Combination of physiological and spectral model: Combination of both physiological and spectral information has yielded the perfect model since the N allocation in palm is distributed all over the palm organs such as stem, roots and rachis (Ng et al., 1968). Thus, the model that accommodates all of N sinks is appropriate to estimate N content of matured oil palm. Spectral model alone, for instance, is not efficient in estimating N as the spectral model is characterized by the variations of N that is only available at the foliar level.
Combination of single and physiological model with exclusion of SPAD frequently displayed strong relationship with foliar N. Spectroradiometer have the ability to compensate the function of SPAD in N estimation. Regarding to information availability, only single index value is obtained from SPAD whereas the spectroradiometer provided a lot of information from the reflectance reading. SPAD only covers in red (640 nm) and NIR (940 nm) region (Munoz-Huerta et al., 2013) whereas, spectroradiometer spans visible and NIR region. A blue and red wavelength was well-known to be sensitive to chlorophyll absorption while the green wavelength reflects the health status of plant (Reddy and Matcha, 2010).

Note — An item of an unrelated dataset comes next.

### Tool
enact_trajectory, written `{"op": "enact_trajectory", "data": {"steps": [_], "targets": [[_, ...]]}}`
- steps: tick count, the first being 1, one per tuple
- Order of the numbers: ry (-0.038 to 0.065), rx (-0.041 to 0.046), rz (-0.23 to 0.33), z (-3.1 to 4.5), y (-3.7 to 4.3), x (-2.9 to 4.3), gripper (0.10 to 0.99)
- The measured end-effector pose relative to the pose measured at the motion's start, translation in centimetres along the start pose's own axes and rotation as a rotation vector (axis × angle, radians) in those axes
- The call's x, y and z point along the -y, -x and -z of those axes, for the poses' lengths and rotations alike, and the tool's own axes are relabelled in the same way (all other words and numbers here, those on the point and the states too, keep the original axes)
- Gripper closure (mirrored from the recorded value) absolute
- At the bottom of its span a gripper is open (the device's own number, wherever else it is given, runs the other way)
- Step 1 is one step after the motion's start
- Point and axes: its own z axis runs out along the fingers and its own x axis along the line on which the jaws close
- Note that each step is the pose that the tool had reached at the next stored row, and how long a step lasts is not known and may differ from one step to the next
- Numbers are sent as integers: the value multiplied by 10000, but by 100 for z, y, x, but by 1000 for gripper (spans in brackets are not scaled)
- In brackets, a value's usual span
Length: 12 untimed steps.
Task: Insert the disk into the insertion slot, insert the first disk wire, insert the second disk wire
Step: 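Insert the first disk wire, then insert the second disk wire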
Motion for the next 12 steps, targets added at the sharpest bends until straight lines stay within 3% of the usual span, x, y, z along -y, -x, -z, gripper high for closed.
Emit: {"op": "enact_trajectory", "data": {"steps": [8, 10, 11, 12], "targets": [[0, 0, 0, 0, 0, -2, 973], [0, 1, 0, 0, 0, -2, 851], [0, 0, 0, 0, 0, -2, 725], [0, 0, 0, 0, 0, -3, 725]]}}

Meanwhile, the NIR wavelength associates with the leaf structure such as spongy mesophyll cell which give the information about the plant stress or senescence (Knipling, 1970).

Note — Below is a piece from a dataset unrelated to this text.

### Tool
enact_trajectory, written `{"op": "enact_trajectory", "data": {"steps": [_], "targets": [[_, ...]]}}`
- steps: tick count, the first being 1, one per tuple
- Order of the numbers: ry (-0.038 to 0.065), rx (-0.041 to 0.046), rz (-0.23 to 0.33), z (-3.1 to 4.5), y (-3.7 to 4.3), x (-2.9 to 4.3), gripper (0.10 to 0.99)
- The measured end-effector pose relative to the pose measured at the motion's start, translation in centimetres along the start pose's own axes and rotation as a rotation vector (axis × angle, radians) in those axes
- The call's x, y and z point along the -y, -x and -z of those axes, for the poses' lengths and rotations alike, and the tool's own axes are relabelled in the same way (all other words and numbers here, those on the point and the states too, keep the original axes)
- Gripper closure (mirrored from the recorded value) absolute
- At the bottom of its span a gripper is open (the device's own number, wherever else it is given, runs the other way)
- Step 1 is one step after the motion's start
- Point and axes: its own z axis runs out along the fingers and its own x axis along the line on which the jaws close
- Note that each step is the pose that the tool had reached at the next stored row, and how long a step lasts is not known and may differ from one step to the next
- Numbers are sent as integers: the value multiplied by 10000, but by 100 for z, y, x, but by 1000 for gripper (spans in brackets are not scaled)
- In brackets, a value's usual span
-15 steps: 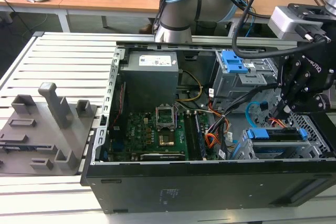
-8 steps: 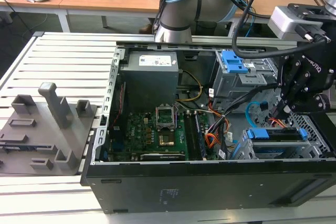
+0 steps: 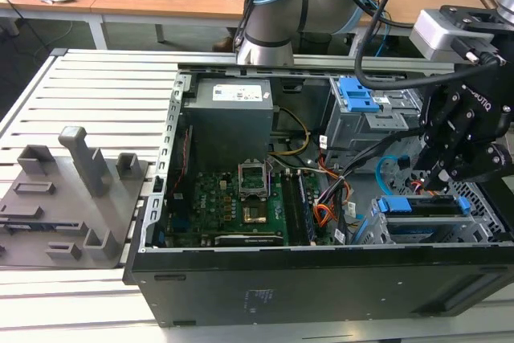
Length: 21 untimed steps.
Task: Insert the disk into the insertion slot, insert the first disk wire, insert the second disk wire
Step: 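Insert the second disk wire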
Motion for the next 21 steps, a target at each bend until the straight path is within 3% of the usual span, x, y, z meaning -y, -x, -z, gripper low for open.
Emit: {"op": "enact_trajectory", "data": {"steps": [2, 6, 20, 21], "targets": [[-9, -13, 277, 0, 0, 0, 725], [-60, -86, 1777, 0, 0, 0, 725], [-63, -99, 1849, 51, 3, -3, 725], [-63, -98, 1862, 52, 40, -4, 725]]}}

Diameter is important parameters in all top five of foliar N or N rate models as it contribute to the perfectness of N estimation models although it was not measured by proximal sensor. Diameter was found to relate better with N estimation than the SPAD, LAI and height in mature oil palm. Due to close relation between diameter and height, the height can be estimated through diameter by using allometric relationships. There was strong relationship between height and diameter as reported by Avsar (2004) in pines tree and later supported with finding by Avsar and Ayyildiz (2005) in cedar trees.
CONCLUSION
In conclusion, results of this study displayed the combination of physiological and spectral models fit the best either for N rate or foliar N estimation of matured oil palm irrespectively to sampling time and age. The limitation of SPAD in this study makes the application optional. Without SPAD, the models are still feasible to estimate N in matured oil palm. On other hand, the single and combination of single physiological or spectral models are age and sampling time dependant. Nevertheless, Diameter or Green model is applicable if only single parameter is available for N estimation but the expected result of R2 will be relatively low. In this study, the N rate models display good result compared to foliar N model.
ACKNOWLEDGMENTS
The authors would like to thank United Malacca Berhad for the financial support and providing the research areas.